**Task instructions**.
In the entries that follow, find the line containing "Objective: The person"; from there, copy every line exactly through the line containing "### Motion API".

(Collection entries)
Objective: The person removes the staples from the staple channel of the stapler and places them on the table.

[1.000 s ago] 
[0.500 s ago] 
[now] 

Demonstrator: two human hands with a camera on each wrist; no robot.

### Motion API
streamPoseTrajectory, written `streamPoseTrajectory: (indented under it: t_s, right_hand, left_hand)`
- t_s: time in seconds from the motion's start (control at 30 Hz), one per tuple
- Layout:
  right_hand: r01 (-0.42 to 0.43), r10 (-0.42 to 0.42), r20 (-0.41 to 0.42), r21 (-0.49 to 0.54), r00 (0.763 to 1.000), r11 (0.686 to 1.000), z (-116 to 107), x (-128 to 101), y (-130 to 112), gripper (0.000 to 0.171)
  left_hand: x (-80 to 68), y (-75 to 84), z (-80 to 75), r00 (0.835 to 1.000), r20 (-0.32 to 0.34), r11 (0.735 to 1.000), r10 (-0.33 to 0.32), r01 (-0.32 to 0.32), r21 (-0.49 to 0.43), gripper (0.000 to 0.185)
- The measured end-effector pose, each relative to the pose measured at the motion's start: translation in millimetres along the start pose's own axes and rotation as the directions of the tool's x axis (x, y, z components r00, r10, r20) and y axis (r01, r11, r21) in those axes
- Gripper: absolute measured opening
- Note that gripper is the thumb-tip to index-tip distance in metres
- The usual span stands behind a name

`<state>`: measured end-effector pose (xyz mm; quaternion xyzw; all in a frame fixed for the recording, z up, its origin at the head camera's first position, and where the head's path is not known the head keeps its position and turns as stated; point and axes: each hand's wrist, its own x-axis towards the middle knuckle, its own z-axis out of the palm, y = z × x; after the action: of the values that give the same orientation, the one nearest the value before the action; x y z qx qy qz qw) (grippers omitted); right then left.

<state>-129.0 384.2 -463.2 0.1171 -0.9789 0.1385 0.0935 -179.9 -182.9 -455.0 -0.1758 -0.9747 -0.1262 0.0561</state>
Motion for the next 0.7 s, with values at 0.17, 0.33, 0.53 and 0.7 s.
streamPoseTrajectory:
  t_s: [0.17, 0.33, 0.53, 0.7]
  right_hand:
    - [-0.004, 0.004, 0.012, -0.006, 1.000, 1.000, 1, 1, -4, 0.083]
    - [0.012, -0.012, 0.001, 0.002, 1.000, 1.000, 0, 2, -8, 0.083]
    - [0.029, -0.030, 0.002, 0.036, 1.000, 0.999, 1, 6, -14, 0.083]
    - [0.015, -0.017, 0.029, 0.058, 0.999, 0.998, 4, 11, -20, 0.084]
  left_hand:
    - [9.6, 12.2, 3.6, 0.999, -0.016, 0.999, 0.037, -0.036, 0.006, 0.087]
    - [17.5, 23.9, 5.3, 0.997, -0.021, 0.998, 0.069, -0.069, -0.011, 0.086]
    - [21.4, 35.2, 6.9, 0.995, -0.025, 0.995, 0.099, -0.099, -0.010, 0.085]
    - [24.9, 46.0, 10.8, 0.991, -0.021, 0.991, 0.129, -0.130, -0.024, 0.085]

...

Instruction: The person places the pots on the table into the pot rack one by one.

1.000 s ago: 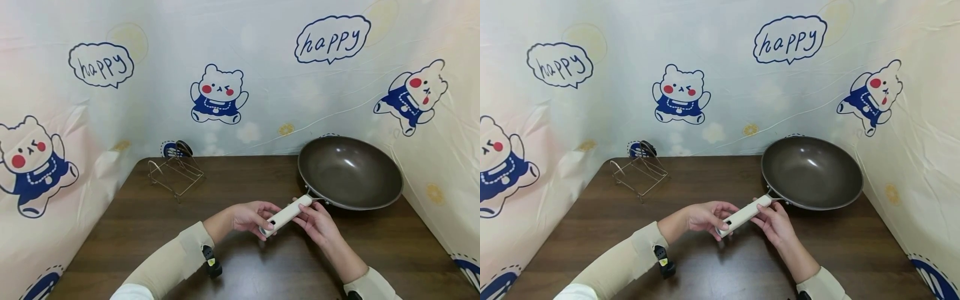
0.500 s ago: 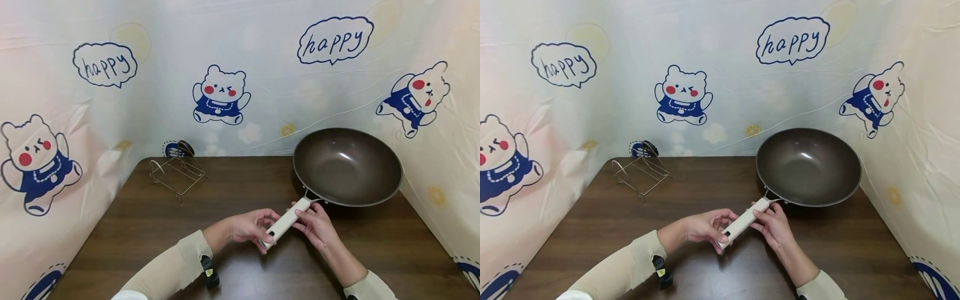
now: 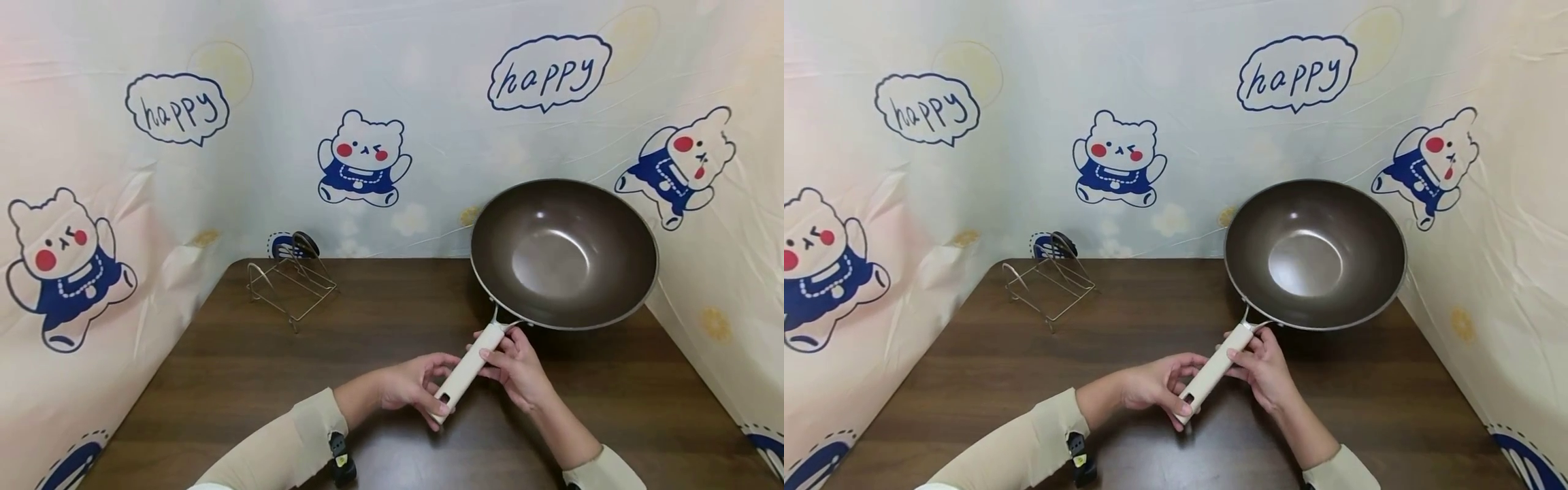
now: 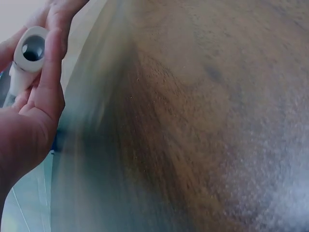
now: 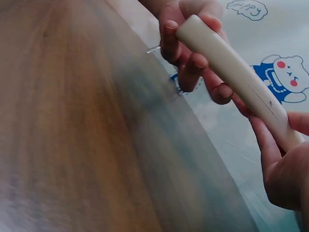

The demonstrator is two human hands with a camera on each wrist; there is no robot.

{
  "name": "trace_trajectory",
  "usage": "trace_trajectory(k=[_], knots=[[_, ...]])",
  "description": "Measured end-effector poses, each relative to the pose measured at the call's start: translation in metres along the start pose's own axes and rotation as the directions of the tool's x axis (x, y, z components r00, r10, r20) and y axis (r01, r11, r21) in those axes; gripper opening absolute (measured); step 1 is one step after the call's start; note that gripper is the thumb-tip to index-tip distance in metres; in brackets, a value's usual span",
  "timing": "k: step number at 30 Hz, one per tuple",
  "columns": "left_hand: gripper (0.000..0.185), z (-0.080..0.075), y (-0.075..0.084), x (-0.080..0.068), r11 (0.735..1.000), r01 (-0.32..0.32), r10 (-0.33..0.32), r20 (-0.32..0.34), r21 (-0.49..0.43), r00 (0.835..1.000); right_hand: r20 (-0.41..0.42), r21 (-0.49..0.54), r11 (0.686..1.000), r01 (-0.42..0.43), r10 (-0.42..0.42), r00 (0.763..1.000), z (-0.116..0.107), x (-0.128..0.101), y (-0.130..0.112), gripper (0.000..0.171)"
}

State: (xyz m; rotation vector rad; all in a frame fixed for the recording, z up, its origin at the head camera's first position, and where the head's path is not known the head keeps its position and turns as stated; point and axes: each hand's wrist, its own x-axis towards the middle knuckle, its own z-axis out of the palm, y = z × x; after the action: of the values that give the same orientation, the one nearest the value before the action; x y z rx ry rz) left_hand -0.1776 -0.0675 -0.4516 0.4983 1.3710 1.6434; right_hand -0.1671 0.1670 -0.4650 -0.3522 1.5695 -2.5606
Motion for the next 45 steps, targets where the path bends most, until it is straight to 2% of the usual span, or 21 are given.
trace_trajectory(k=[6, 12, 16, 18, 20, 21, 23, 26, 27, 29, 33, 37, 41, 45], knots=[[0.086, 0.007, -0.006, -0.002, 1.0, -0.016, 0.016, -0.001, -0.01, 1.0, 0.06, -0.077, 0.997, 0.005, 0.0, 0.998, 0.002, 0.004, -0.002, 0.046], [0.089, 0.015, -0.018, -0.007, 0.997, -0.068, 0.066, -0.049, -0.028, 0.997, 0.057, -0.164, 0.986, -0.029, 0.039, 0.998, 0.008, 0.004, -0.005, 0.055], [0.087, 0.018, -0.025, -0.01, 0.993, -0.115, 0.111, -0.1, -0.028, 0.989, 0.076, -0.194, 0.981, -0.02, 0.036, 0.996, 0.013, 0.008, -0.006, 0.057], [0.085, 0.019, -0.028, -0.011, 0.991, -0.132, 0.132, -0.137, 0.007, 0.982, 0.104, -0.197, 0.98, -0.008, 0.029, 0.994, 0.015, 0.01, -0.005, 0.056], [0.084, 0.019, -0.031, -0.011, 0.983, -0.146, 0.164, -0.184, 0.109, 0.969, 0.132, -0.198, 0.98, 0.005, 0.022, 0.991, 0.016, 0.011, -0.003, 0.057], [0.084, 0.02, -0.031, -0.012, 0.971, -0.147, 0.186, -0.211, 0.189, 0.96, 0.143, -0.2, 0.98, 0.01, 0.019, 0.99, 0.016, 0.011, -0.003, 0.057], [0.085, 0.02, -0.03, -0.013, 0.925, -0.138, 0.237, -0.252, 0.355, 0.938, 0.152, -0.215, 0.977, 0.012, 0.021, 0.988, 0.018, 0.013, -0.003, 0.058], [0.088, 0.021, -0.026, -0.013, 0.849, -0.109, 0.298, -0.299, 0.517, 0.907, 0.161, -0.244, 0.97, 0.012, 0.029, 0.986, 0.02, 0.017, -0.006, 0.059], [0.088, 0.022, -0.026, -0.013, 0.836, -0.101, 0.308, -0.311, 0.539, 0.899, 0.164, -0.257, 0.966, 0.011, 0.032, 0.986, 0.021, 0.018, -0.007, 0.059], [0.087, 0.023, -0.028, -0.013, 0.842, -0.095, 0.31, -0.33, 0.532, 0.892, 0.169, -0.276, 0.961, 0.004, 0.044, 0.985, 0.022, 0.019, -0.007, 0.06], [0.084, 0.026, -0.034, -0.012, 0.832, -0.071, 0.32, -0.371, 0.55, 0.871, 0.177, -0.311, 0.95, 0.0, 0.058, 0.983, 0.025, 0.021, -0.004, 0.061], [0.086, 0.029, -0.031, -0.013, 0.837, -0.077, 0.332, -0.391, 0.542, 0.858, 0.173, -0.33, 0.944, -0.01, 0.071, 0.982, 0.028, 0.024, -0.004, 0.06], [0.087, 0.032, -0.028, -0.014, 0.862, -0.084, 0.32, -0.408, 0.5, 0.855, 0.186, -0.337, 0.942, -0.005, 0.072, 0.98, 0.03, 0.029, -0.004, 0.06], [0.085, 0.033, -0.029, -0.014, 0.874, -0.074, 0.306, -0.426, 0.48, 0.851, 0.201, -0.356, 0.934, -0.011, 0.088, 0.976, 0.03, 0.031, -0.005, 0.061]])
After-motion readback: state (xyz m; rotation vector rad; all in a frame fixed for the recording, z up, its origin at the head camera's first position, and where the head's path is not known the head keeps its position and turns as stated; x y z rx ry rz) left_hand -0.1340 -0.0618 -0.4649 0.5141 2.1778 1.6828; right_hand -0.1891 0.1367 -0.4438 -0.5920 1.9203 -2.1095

**Output for this task**.
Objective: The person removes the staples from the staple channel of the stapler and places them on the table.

[1.000 s ago] 
[0.500 s ago] 
[now] 

Demonstrator: two human hands with a camera on each wrist; no robot.

### Motion API

Output for this exercise is complete.